While many take LAP to fund big-ticket expenses such as foreign education or even weddings, most take it to meet business needs. While salaried individuals find it easier to get, say, a personal loan, lenders are not so forthcoming with a self-employed person.
Here’s a look at what banks and NBFCs offer in this segment, and what you should know before taking such a loan.
What’s on offer?
Secured loans are usually cheaper than unsecured loans. Since LAP is a secured loan and banks have collateral in case of default, the interest rate on these loans is lower than, say, a personal loan. Interest rate on LAP is currently 11.5-15% per annum. The tenor can go up to 10-15 years depending on the financial institution. The minimum loan amount can vary, though most offer loans above Rs2 lakh. “The ticket size ranges from Rs15 lakh to Rs6 crore," said Chaudhary.

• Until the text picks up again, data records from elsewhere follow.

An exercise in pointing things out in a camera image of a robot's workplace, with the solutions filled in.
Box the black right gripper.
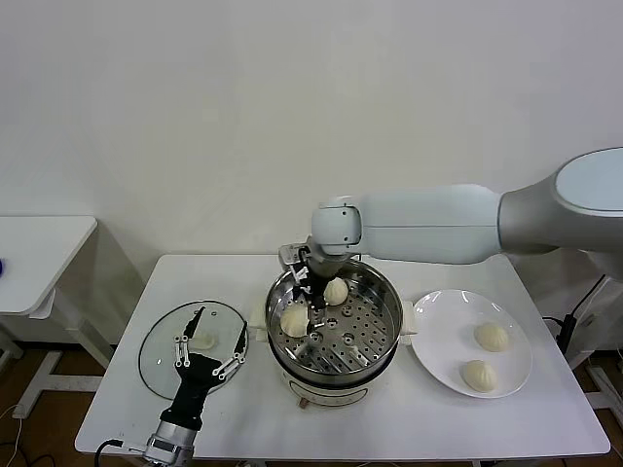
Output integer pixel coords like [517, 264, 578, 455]
[289, 262, 329, 338]

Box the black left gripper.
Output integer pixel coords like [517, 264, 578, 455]
[160, 305, 247, 432]

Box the white steamed baozi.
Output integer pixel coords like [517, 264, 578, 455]
[323, 278, 349, 306]
[279, 305, 310, 339]
[474, 322, 512, 352]
[460, 358, 498, 393]

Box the round glass pot lid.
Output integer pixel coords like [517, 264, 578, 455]
[137, 300, 251, 401]

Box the perforated stainless steel steamer basket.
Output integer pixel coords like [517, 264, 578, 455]
[265, 257, 404, 377]

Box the stainless steel steamer pot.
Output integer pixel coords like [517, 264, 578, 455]
[247, 299, 419, 409]

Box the white oval plate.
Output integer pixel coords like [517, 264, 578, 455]
[410, 289, 532, 400]

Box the white side table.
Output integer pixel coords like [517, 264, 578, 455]
[0, 216, 116, 422]

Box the white desk with label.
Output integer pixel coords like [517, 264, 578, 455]
[567, 247, 623, 414]

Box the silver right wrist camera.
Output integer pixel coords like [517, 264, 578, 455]
[278, 243, 312, 268]

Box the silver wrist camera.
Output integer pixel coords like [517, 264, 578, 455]
[278, 243, 312, 268]
[144, 435, 196, 466]

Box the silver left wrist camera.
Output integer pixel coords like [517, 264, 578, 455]
[144, 435, 196, 466]

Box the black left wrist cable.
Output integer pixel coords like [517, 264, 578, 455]
[94, 439, 147, 467]

You can either get the loan amount as a lump sum from the financial institution where you mortgage your house or as an overdraft facility. But before the loan is offered, to check your eligibility, the financial institution will see your repayment capacity and a certain percentage of the market value of your property. “Banks have to be careful on the risk aspect. We check the capability of the customer and guide her correctly. You shouldn’t only fund because the property is at X level. The whole premise is that the customer should service the loan; collateral is just a backup," said Kapil.
Typically, banks and NBFCs give 50-65% of the market value of your property as the loan amount. But some banks lend at higher loan-to-value ratios.

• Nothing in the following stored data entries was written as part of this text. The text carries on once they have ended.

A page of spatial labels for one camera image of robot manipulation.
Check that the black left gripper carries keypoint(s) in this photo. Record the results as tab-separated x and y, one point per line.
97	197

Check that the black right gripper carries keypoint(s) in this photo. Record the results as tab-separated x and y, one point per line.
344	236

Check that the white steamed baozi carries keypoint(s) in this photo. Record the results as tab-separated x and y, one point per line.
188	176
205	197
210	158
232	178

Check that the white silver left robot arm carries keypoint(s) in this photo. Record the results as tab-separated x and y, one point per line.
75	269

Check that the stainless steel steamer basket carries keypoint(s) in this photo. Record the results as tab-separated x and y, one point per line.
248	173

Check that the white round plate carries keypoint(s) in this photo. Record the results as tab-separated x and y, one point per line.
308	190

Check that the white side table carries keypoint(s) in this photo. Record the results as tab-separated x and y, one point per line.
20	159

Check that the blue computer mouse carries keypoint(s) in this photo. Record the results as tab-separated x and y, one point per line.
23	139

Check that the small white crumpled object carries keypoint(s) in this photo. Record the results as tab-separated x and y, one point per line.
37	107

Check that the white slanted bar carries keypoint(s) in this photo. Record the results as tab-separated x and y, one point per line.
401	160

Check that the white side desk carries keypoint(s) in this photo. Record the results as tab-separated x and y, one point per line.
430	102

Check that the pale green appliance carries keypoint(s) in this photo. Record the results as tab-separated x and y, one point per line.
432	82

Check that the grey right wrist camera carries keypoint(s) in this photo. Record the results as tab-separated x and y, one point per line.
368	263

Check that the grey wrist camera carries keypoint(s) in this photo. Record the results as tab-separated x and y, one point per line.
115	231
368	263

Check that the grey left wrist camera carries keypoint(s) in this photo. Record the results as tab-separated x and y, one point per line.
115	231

“We lend up to 70% of the value of the property depending on the repaying capacity," said Kutty. To understand the repaying capacity, the lender will look at your income minus other loan repayments.

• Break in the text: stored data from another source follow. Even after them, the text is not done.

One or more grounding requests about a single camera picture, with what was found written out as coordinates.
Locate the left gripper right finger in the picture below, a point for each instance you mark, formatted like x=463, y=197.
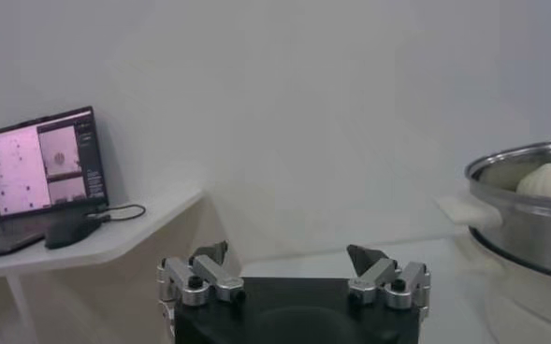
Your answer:
x=378, y=273

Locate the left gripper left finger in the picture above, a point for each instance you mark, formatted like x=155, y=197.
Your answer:
x=209, y=273

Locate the white steamed baozi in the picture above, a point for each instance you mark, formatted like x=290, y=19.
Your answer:
x=548, y=180

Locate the perforated steel steamer basket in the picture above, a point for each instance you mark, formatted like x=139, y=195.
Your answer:
x=527, y=233

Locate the white side table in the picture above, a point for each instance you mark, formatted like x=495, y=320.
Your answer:
x=139, y=224

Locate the black computer mouse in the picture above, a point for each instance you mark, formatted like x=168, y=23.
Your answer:
x=69, y=231

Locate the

There is also an age limit to take this loan—60 years, if you are a salaried individual, and 70 years, if you are self-employed.
The processing fee is usually deducted from the loan amount sanctioned to you, and ranges from 0.50% to 3% of the loan amount plus service tax at 14% of the fee amount. Stamp duty and other statutory charges are applicable; these differ from state to state.
What you should do
LAP is an instrument that can come in handy if you are looking for a big amount, say, for business needs. This is also the reason why most NBFCs and banks target their products in this category towards self-employed individuals. “LAP opens the door for self-employed individuals. A bulk of LAPs cater to such customers," said Kapil.
Considering the potential of the segment, lenders are further fine-tuning their offerings. Some are doing that by reducing the turnaround time to get an LAP. “We are working around LAP to reduce the turnaround time substantially. This could be a game-changer. Soon, for existing customers, we are going to use advance analytics so that we can process LAPs faster," said Kapil.
If you, too, need a large amount and are willing to mortgage a property that you own, LAP may be just the solution you are looking for. But before opting for such a loan, assess your repaying capacity. If you default, your credit score will be affected and, of course, you will be liable to pay a penalty.
“Taking an LAP to start a business is not the best thing to do. Instead, take it if you have business expansion needs and know that the margins from the business will be able to offset the interest on LAP," said Rishi Mehra, founder, deal4loans.com, a loan comparison website.
Some even take LAP to meet their children’s overseas education cost. Take LAP only if you are confident that you will be able to repay; don’t rely on your children to repay it as they may not start working just as they graduate. Also, shop around for lower interest rates and cheaper processing charges.